◆ TASK ITEM: Report every line of the data that includes "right".

◆ DATA EXCERPT:
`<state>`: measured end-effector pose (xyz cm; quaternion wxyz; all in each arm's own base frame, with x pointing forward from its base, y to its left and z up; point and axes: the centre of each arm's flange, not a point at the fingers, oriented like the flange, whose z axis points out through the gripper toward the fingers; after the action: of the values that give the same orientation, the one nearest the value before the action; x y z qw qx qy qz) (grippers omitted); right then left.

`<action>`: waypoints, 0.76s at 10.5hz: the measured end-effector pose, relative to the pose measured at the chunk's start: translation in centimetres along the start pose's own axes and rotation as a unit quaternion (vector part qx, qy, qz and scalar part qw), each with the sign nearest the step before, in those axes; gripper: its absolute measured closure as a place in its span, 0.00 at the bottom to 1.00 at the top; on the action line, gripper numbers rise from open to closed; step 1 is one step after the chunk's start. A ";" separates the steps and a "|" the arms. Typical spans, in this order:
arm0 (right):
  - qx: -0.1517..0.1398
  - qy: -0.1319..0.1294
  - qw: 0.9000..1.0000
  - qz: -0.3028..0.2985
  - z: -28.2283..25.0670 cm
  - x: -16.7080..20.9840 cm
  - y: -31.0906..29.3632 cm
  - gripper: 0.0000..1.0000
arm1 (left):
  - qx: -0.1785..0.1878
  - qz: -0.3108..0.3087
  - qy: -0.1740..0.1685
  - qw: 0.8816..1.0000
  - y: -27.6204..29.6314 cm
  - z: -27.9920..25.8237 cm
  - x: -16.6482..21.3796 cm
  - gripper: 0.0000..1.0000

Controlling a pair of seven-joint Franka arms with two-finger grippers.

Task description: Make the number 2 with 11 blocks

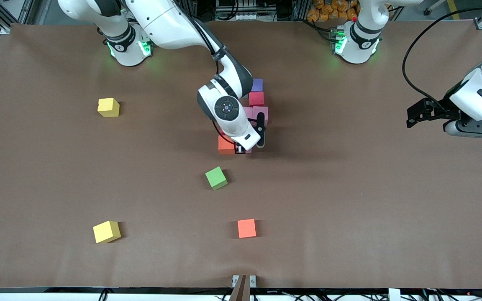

◆ RESULT OF THIS EXERCISE:
`<state>`: measured end-effector pose (xyz cm; quaternion wxyz; all in each arm's own base frame, with x pointing forward from its base, y to its left and z up; point and axes: the centre of each arm's flange, not a point at the fingers, oriented like the flange, whose z axis points out through the gripper toward the fingers; after the action: of the values that give the same orientation, the one nearest the value before the action; x y z qw qx qy qz) (grippers omitted); right then left.
arm0 (right):

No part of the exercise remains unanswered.